Return, from the data below, each line that contains the word "finger".

**DATA TO USE:**
---*---
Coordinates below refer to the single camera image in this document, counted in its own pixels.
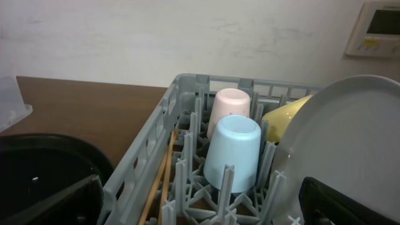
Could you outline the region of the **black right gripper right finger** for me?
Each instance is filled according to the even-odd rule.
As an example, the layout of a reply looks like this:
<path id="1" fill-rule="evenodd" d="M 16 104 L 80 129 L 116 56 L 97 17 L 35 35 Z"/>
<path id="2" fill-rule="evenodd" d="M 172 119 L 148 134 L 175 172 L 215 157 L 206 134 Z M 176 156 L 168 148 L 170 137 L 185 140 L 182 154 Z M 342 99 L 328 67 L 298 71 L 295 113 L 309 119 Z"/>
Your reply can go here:
<path id="1" fill-rule="evenodd" d="M 313 177 L 303 179 L 298 198 L 305 225 L 397 225 Z"/>

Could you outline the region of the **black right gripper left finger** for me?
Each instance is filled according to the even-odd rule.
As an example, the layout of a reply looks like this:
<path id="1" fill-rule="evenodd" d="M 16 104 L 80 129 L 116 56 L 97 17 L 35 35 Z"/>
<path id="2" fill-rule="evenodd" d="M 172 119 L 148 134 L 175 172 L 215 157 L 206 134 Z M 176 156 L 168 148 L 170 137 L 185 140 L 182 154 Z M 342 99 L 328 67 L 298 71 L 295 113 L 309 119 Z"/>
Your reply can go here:
<path id="1" fill-rule="evenodd" d="M 43 201 L 18 212 L 1 224 L 96 224 L 103 206 L 103 185 L 92 174 L 53 194 Z"/>

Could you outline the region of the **grey plate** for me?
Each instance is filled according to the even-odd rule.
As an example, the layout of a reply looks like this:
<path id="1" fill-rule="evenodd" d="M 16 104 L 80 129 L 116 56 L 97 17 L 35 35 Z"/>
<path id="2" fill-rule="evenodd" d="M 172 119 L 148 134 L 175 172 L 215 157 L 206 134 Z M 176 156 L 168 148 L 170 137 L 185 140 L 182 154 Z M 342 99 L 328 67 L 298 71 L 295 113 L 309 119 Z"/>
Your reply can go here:
<path id="1" fill-rule="evenodd" d="M 285 179 L 274 224 L 302 219 L 298 194 L 312 177 L 399 220 L 399 83 L 349 77 L 306 101 L 281 138 L 272 170 Z"/>

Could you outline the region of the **yellow bowl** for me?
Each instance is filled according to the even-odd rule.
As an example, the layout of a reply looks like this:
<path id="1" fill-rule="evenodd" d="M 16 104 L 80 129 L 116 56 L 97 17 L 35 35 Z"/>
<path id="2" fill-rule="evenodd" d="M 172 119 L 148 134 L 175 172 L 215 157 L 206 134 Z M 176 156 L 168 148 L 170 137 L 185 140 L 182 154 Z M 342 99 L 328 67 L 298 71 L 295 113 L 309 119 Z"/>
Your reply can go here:
<path id="1" fill-rule="evenodd" d="M 266 113 L 262 117 L 262 120 L 267 121 L 268 123 L 266 140 L 269 142 L 278 143 L 284 135 L 285 130 L 287 129 L 293 117 L 311 97 L 312 95 L 308 95 Z"/>

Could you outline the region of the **wooden chopstick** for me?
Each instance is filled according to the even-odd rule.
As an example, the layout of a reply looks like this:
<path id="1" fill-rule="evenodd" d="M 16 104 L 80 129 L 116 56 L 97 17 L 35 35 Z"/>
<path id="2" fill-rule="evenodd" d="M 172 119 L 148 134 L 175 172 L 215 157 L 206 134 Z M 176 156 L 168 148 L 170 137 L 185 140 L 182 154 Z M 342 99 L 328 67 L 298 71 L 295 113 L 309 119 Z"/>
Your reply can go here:
<path id="1" fill-rule="evenodd" d="M 164 170 L 164 177 L 163 177 L 163 186 L 162 186 L 162 193 L 161 193 L 161 200 L 160 200 L 160 205 L 159 205 L 159 215 L 157 218 L 157 225 L 162 225 L 162 207 L 164 206 L 165 200 L 167 199 L 168 196 L 168 189 L 169 189 L 169 179 L 171 175 L 171 161 L 172 161 L 172 153 L 173 153 L 173 146 L 174 142 L 178 136 L 178 128 L 174 129 L 173 132 L 171 133 L 171 138 L 167 150 L 167 156 L 166 156 L 166 165 L 165 165 L 165 170 Z"/>
<path id="2" fill-rule="evenodd" d="M 166 156 L 167 156 L 167 150 L 165 152 L 165 155 L 162 159 L 162 162 L 160 164 L 160 167 L 158 169 L 158 172 L 156 174 L 156 178 L 154 179 L 154 182 L 152 184 L 151 190 L 149 192 L 149 196 L 147 197 L 147 201 L 145 203 L 144 209 L 142 211 L 140 220 L 138 222 L 138 225 L 144 225 L 146 218 L 148 216 L 149 210 L 151 208 L 151 204 L 153 203 L 153 200 L 156 195 L 156 191 L 158 190 L 159 183 L 161 182 L 161 177 L 164 175 L 164 170 L 165 170 L 165 165 L 166 165 Z"/>

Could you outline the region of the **light blue cup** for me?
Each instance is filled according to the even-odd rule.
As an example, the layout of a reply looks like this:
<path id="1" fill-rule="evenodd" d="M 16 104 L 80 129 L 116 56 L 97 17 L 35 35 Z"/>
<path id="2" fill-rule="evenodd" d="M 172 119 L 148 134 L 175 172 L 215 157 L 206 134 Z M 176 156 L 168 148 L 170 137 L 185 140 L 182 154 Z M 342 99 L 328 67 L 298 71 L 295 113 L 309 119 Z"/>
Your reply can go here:
<path id="1" fill-rule="evenodd" d="M 222 117 L 214 129 L 204 164 L 210 185 L 222 188 L 225 166 L 234 167 L 232 193 L 242 193 L 256 183 L 261 144 L 261 128 L 249 117 Z"/>

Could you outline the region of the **pink cup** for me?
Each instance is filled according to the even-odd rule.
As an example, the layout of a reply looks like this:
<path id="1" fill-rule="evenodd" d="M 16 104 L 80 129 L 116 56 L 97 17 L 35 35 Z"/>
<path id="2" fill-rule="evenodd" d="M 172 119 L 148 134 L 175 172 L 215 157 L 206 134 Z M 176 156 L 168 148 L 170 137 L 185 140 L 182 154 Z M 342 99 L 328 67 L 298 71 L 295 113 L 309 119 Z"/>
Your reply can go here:
<path id="1" fill-rule="evenodd" d="M 218 121 L 224 116 L 241 115 L 249 117 L 251 98 L 239 89 L 227 88 L 217 92 L 212 105 L 207 138 L 212 139 Z"/>

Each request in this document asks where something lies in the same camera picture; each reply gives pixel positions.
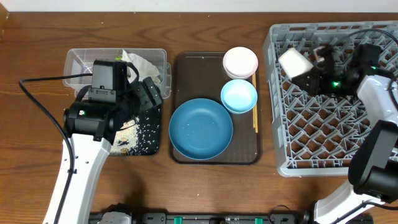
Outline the pink bowl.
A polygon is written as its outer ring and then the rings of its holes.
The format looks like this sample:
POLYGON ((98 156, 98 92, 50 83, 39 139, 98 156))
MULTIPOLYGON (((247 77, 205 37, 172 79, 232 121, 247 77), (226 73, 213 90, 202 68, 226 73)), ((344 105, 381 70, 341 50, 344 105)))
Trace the pink bowl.
POLYGON ((256 54, 246 47, 234 47, 229 49, 223 57, 223 68, 232 79, 247 79, 258 68, 256 54))

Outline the white napkin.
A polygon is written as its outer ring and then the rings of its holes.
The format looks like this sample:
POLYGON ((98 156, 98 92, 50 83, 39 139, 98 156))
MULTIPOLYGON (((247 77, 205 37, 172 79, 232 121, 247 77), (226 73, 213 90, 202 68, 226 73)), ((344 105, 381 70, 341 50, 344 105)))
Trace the white napkin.
POLYGON ((133 53, 128 54, 123 50, 121 60, 131 62, 137 68, 139 72, 139 81, 143 81, 143 79, 151 77, 155 84, 161 83, 158 68, 143 57, 133 53))

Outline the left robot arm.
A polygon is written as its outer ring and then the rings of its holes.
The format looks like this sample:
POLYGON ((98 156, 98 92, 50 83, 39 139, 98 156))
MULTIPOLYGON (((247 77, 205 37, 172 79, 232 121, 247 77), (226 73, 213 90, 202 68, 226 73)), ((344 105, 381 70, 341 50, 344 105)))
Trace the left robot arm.
POLYGON ((138 116, 163 99, 151 77, 126 85, 84 86, 65 110, 62 162, 44 223, 88 223, 101 170, 114 144, 131 134, 138 116))

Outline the dark blue plate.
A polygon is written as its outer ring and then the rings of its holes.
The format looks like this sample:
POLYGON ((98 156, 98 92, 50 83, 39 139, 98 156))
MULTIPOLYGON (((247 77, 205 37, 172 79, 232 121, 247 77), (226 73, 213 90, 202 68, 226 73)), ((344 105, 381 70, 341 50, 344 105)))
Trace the dark blue plate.
POLYGON ((183 156, 207 160, 219 156, 233 138, 233 121, 216 101, 195 98, 181 104, 169 123, 169 138, 183 156))

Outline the cream cup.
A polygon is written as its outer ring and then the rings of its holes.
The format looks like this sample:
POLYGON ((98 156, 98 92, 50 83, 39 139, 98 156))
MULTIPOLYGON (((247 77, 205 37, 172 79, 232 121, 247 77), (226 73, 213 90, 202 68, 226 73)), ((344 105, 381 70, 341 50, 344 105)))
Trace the cream cup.
POLYGON ((279 64, 290 80, 313 68, 313 64, 295 48, 286 50, 279 57, 279 64))

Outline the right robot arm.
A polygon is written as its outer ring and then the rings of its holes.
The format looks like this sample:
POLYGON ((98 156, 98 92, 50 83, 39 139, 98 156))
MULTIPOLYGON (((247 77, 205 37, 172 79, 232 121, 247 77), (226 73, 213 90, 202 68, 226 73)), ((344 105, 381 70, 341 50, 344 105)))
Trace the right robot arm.
POLYGON ((323 68, 315 67, 298 50, 279 59, 289 80, 309 95, 354 96, 364 105, 371 131, 351 159, 348 180, 314 204, 303 223, 348 223, 370 207, 393 210, 397 200, 397 163, 389 160, 397 144, 397 77, 379 68, 381 48, 357 46, 345 73, 335 72, 331 47, 315 49, 323 68))

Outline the wooden chopstick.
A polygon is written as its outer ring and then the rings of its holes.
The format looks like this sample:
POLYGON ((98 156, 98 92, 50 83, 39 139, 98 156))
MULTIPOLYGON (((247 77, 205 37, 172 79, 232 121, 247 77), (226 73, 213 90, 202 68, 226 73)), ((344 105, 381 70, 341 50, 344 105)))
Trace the wooden chopstick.
MULTIPOLYGON (((252 84, 253 84, 253 86, 254 86, 254 88, 255 88, 255 90, 256 90, 256 75, 255 75, 255 73, 253 73, 253 75, 252 75, 252 84)), ((252 124, 253 124, 253 128, 254 129, 256 129, 257 128, 257 112, 256 112, 256 106, 257 106, 257 104, 255 104, 254 105, 254 108, 252 109, 252 124)))
MULTIPOLYGON (((257 90, 256 74, 255 73, 252 75, 252 84, 253 84, 255 90, 257 90)), ((253 128, 255 129, 255 132, 258 133, 257 105, 254 105, 252 118, 253 118, 253 128)))

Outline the light blue bowl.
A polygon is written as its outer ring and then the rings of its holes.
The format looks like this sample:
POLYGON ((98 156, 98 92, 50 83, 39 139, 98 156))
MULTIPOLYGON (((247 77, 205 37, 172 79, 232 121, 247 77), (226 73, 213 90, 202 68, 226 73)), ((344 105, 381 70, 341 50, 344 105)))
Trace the light blue bowl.
POLYGON ((258 99, 254 85, 238 79, 226 83, 220 95, 224 107, 233 114, 243 114, 252 110, 258 99))

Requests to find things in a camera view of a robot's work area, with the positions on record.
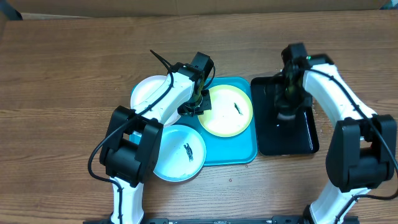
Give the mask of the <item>yellow-green round plate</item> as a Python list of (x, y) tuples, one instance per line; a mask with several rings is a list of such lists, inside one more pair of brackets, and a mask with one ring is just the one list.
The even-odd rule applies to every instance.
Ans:
[(218, 137), (233, 137), (242, 133), (253, 117), (248, 95), (232, 85), (217, 85), (209, 89), (211, 110), (198, 116), (200, 124)]

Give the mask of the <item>white round plate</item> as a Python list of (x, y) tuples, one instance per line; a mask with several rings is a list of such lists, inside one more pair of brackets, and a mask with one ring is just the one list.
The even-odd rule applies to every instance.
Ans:
[(164, 81), (166, 81), (164, 75), (154, 75), (148, 77), (137, 84), (131, 93), (130, 106), (133, 108), (136, 105), (141, 104), (146, 100), (156, 89), (158, 89)]

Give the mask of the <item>green sponge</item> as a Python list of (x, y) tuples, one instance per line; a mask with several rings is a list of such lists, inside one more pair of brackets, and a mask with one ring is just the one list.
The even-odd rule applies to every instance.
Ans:
[(282, 121), (290, 121), (290, 120), (295, 119), (295, 115), (294, 114), (286, 115), (286, 114), (279, 113), (277, 115), (277, 119), (282, 120)]

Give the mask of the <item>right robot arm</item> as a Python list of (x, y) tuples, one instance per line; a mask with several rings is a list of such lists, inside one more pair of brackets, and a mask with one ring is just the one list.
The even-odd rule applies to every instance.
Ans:
[(361, 198), (393, 200), (371, 195), (372, 189), (397, 174), (397, 123), (366, 106), (340, 76), (325, 54), (283, 56), (275, 107), (278, 119), (295, 118), (314, 97), (331, 121), (334, 132), (326, 155), (328, 183), (303, 213), (304, 223), (343, 223)]

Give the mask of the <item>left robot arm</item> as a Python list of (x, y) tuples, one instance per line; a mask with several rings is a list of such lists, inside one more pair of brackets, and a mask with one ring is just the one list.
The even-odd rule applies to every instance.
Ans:
[(105, 138), (94, 149), (113, 185), (114, 210), (108, 223), (140, 223), (143, 184), (157, 163), (165, 122), (177, 112), (195, 116), (211, 109), (205, 80), (212, 60), (166, 65), (168, 75), (148, 99), (131, 109), (118, 106)]

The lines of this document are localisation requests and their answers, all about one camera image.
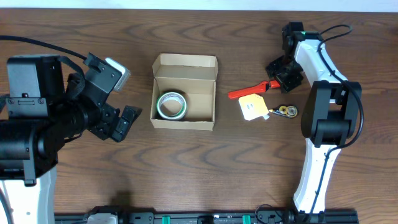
---*---
**ANSWER BOX:**
Could you outline the region of the **black right gripper right finger** for me?
Could you outline the region of the **black right gripper left finger** for me?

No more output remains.